Cryo-EM Structure of Salmonella typhimurium ArnC; the Key Enzyme in Lipid-A Modification Conferring Polymyxin Resistance

Polymyxins are last-resort antimicrobial peptides administered clinically against multi-drug resistant bacteria, including Gram-negative ESKAPE pathogens. However, an increasing number of pathogens employ a defense strategy involving a relay of enzymes encoded by the pmrE(ugd) loci and the arnBCDTEF operon. As a result, an Ara-4N headgroup is added to the lipid-A component of outer membrane (OM) lipopolysaccharides (LPS) rendering polymyxins ineffective. Here, we report the cryo-EM structures of glycosyltransferase ArnC from Salmonella typhimurium resolved in both apo and UDP-bound forms at resolutions 2.75 Å and 3.8 Å, respectively. The structure of the ArnC protomer comprises of three distinct regions: an N-terminal glycosyltransferase domain, transmembrane region, and the interface helices (IHs). ArnC forms a stable tetramer with C2 symmetry through interactions in the C-terminal region, which is expected to protrude into the cytosol, where the β8 strand inserts into the adjacent protomer.
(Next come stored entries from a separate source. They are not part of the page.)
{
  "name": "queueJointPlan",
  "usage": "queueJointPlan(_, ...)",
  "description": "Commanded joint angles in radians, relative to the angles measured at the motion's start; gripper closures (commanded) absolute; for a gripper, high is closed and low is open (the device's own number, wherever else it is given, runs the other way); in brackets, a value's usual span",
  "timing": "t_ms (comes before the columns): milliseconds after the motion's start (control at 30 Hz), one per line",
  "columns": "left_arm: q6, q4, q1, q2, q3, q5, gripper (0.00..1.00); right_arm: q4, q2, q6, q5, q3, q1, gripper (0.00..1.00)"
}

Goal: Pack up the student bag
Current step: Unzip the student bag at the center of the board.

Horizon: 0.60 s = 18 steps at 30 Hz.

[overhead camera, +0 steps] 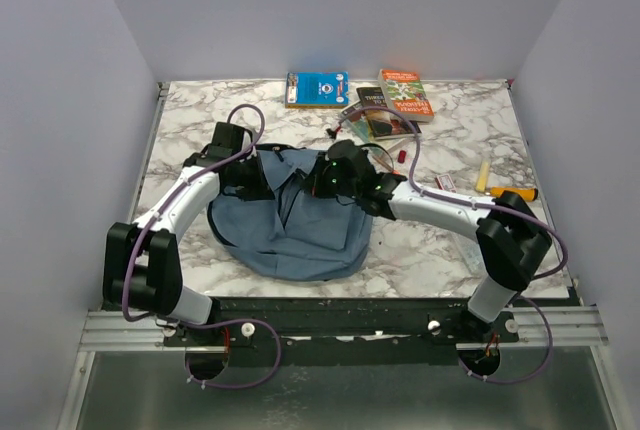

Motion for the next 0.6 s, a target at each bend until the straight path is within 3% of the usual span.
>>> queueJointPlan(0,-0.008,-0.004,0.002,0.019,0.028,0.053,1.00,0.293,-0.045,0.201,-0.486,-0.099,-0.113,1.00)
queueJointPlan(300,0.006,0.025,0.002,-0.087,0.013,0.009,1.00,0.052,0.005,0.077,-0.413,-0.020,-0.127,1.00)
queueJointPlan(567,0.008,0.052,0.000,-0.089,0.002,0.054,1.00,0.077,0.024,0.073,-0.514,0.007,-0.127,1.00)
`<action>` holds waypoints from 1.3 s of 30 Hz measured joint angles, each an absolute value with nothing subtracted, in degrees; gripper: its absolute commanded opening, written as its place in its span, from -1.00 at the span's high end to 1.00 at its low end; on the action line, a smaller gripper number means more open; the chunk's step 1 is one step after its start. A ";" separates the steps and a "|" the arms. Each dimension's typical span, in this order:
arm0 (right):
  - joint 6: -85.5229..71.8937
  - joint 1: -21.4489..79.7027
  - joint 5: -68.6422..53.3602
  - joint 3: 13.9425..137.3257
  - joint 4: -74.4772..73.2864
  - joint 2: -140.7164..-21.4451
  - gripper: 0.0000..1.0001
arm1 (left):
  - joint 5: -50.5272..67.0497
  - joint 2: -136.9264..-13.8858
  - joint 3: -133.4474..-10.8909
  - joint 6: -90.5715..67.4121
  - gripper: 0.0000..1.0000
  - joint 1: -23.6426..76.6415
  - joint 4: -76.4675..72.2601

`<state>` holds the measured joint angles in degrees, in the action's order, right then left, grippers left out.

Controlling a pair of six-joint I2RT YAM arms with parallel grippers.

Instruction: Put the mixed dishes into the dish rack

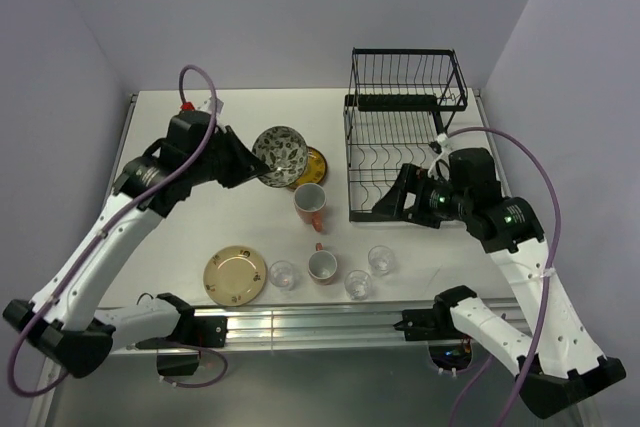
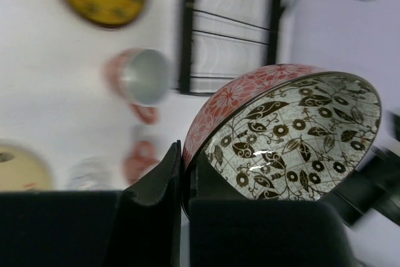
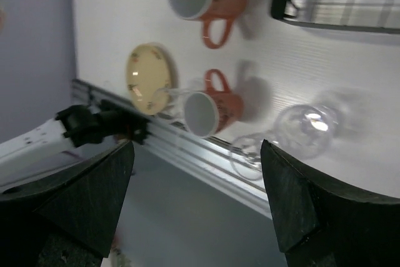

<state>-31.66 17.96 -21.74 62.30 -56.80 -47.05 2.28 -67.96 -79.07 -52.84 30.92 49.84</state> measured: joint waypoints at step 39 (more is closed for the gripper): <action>-51.83 23.79 -44.58 57.23 -12.05 -51.66 -0.71 | 23.94 -68.10 -65.54 -74.39 1.00 39.07 21.23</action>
<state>-51.83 23.79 -44.58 57.23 -12.05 -51.66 23.94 -68.10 -65.54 -74.39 39.07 21.23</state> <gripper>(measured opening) 0.869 0.079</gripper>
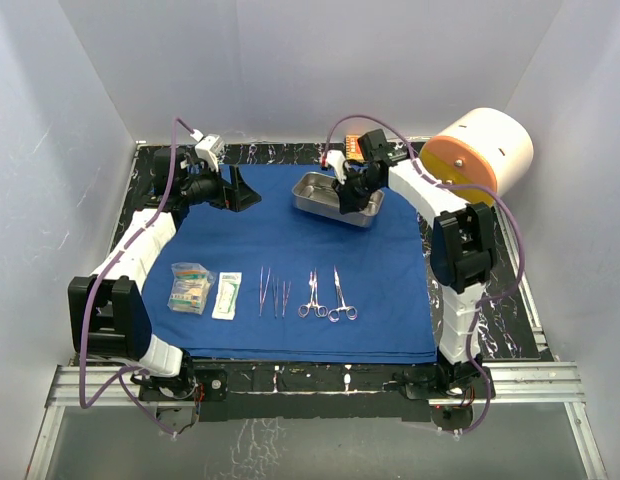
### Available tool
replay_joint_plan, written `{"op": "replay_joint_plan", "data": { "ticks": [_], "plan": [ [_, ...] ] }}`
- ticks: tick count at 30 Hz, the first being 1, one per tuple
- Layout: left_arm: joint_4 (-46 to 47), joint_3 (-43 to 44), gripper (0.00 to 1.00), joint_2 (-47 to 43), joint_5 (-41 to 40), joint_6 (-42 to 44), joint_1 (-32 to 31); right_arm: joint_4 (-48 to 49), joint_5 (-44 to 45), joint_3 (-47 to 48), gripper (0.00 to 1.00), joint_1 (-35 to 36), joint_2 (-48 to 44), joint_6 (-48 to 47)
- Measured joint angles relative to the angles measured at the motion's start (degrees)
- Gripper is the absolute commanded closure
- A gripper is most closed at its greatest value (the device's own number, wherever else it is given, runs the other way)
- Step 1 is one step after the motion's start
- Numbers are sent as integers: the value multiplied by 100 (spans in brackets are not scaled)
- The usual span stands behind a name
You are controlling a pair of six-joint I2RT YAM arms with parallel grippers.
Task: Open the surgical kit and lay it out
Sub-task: Adjust the container in the surgical kit.
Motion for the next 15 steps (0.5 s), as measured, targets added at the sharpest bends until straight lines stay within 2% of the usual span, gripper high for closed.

ArnC protomers have two distinct types of interfaces involving multiple hydrogen bonds and salt bridges. The binding of UDP induces conformational changes that stabilizes structurally labile A-loop, spanning residues 201 to 213, and part of the putative catalytic pocket formed by IH1 and IH2. The comparative analysis of ArnC structures with homologs GtrB and DPMS suggests the key residues involved in ArnC catalytic activity.